# Hyperparameter optimization
## Iterative approach with GridSearchCV and RandomForestClassifier

## <font color=blue> Demo Supercomputing 2019 </font>

### PyCOMPSs + Dislib + Fault tolerance

In this example, we are going to perform a number of **GridSearchCV** with **RandomForestClassifier** in order to evaluate a set of **Hyperparameters**.

The main idea is to perform a Grid Search over a small set of hyperparameters (with low granularity) and get its accuracy, and repeat this proces over sets of higher granularity. This process is parallelized with **PyCOMPSs** considering that a task is a **GridSearchCV** with **RandomForestClassifier** for a given set of hyperparameters, which returns its accuracy and the best hyperparameter configuration.

Since the algorithm starts with low granularity, and continues with higher granularity, the number of tasks increases, and we can compare the current accuracy with the previous hyperparameters. This fact enables us to consider the possibility of deciding if continuing analysing the hyperparameter sets with higher granularity or not. It can be achieved thanks to the COMPSs **Fault tolerance** mechanism, whose behaviour can be defined by the user within the **@task** decorator with the **on_failure** parameter.

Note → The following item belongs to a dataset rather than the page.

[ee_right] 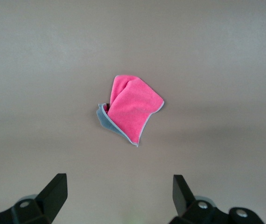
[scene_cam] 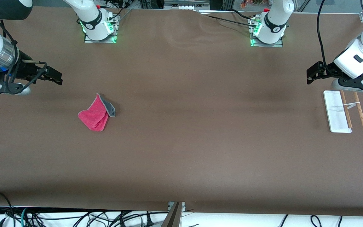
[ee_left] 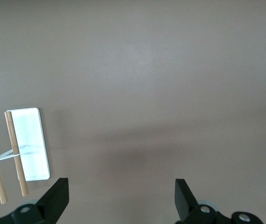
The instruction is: Pass towel and hang on rack
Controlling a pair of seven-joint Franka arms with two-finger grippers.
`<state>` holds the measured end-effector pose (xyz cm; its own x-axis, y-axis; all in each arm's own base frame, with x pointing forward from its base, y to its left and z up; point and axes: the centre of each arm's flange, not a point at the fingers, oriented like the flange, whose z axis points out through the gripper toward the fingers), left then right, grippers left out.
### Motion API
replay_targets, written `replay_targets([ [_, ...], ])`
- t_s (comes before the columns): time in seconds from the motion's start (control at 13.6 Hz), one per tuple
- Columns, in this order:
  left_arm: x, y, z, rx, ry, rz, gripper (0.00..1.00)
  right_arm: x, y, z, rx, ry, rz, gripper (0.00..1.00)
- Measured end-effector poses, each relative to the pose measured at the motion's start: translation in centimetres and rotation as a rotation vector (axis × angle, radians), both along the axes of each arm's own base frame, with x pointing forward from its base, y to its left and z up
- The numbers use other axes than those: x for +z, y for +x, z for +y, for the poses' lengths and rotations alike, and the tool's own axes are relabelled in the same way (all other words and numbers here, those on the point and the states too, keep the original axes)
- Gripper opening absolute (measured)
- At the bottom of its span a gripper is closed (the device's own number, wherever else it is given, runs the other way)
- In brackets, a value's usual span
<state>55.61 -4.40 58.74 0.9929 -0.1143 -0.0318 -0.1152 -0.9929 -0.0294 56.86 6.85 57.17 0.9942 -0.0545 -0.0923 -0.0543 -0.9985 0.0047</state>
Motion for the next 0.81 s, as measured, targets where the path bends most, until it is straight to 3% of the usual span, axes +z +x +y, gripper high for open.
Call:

First of all, start the COMPSs runtime. Graph generation and Tracing are activated to see the final DAG and trace. These postmortem information enables us to see how the *Fault Tolerance* mechanisms have been applied.

In [None]:
import os
import pycompss.interactive as ipycompss
if 'BINDER_SERVICE_HOST' in os.environ:
    ipycompss.start(project_xml='../xml/project.xml',
                    resources_xml='../xml/resources.xml')
else:
    ipycompss.start(graph=True, trace=False, monitor=1000)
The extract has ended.